Examples and Comparative Examples Mortar formulation Water 270 g Cement 600 g Sand 1200 g Water reducing agent Addition rate to cement 0.18% (The addition rate is shown as a ratio of polymer solid content of the water reducing agent to cement. The amount of the aqueous solution of the agent was added so that the addition rate to cement was 0.18%.) Water / cement ratio 45/55 weight ratio sand / cement ratio 2/1 weight ratio As a cement Onoda Cement Company / Sumitomo Cement A mortar test was carried out with the above-mentioned composition using a mixture of equal amounts of ordinary Portland cements manufactured by Hamamatsu / Denki Kagaku Co., Ltd., using Himekawa-produced river sand as sand and tap water as water.
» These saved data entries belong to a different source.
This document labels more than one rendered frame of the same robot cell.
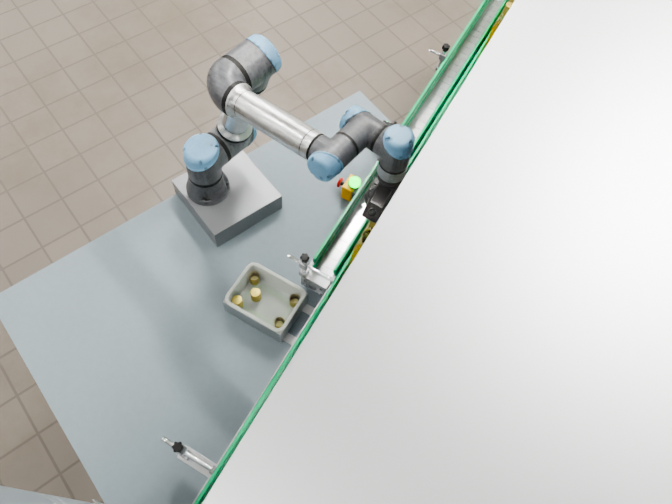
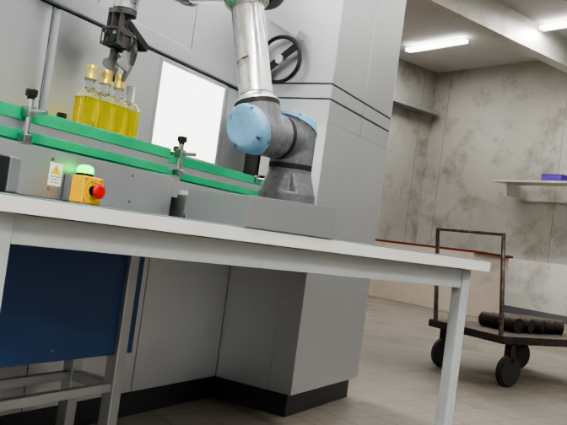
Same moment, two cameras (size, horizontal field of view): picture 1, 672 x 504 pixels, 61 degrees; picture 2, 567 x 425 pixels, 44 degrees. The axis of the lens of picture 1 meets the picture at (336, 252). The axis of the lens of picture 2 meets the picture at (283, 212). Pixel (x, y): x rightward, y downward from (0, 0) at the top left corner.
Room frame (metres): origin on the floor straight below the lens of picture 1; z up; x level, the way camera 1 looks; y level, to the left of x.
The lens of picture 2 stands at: (2.92, 0.74, 0.74)
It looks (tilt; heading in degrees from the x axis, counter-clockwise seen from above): 2 degrees up; 188
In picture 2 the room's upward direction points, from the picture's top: 8 degrees clockwise
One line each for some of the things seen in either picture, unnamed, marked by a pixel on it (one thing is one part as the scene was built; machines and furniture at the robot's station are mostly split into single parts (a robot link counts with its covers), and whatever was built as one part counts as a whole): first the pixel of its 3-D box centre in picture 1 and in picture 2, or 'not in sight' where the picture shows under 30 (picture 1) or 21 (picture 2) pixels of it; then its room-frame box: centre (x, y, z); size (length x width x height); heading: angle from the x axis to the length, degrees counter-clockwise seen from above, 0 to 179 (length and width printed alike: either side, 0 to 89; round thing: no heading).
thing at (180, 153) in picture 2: (310, 268); (174, 155); (0.76, 0.07, 0.95); 0.17 x 0.03 x 0.12; 69
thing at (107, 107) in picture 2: not in sight; (99, 128); (0.91, -0.12, 0.99); 0.06 x 0.06 x 0.21; 69
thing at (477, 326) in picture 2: not in sight; (517, 308); (-2.13, 1.74, 0.47); 1.20 x 0.70 x 0.95; 134
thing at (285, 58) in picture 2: not in sight; (281, 60); (-0.05, 0.23, 1.49); 0.21 x 0.05 x 0.21; 69
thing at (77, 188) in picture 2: (352, 189); (83, 190); (1.18, -0.03, 0.79); 0.07 x 0.07 x 0.07; 69
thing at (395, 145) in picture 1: (395, 148); not in sight; (0.88, -0.11, 1.45); 0.09 x 0.08 x 0.11; 58
After adding the water-reducing agent aqueous solution and the mortar kneading water to the mortar mixer, cement and sand were added in this order, and the obtained mortar composition was minislump flow, air entrainment amount, material age 1
Daily intensity was measured. Here, for the measurement of the mini slump flow, the inner diameter at the lower end is 100 mm, the inner diameter at the upper end is 50 mm, and the height is 15.
A 0 mm cast iron slump cone and a metal container having an inner diameter of 76 mm and a height of 88 mm were used to measure the air entrainment amount. Material age 1-day strength, cross section 40mm square, length 160m
It was measured by the compressive strength of the test piece of m. Other details are based on JIS A 6204. According to the above measuring method, the copolymer (1) of the present invention as an example-
Regarding the mortar composition in which the sodium salt of (4) and the copolymer (2) were added, as a comparative example, the sodium salt of comparative polymers (1) to (3) and a commercially available water reducing agent were added and kneaded. With respect to the mortar composition, the mini slump flow value, the material age 1-day strength, and the air entrainment amount were measured, and the results are shown in Table 2. In the examples, it is understood that the copolymer of alkylene glycol vinyl ether and maleic anhydride has a high water reducing property and does not adversely affect the mortar strength after curing. In the comparative polymer (1) of the comparative example, the number of EO-added moles was as small as 2. Therefore, the minislump flow value was small, and in the comparative polymer (2) of the comparative example, the EO-added mole number was 60. As a result, the materials were separated from each other, and the comparative polymer (3) of Comparative Example had a low minislump flow value, resulting in poor performance.

[0023]

[Table 2]

[0024]

As described above, the copolymer of alkylene glycol vinyl ether and maleic anhydride of the present invention has a large water reducing effect and a high curing rate, and is excellent as a cement dispersant.

Claims (3)

[Claims] 1. A compound represented by the general formula CH ₂ ═CHO (AO) n R (wherein A is an alkylene group having 2 to 4 carbon atoms, R is hydrogen or an alkyl group having 1 to 4 carbon atoms, and n is 5-
A cement dispersant characterized by containing a copolymer of alkylene glycol vinyl ether represented by the formula 50) and maleic anhydride and / or a salt thereof. 2. The weight average molecular weight of the copolymer of alkylene glycol vinyl ether and maleic anhydride is 3,000 to 100,000 in terms of polyethylene glycol.
The cement dispersant according to claim 1, which comprises the water-soluble polymer compound. 3. A salt of a copolymer of alkylene glycol vinyl ether and maleic anhydride is at least one salt selected from the group of alkali metal salts, alkaline earth metal salts, ammonium salts and organic amine salts. The cement dispersant according to claim 1 or 2, characterized in that.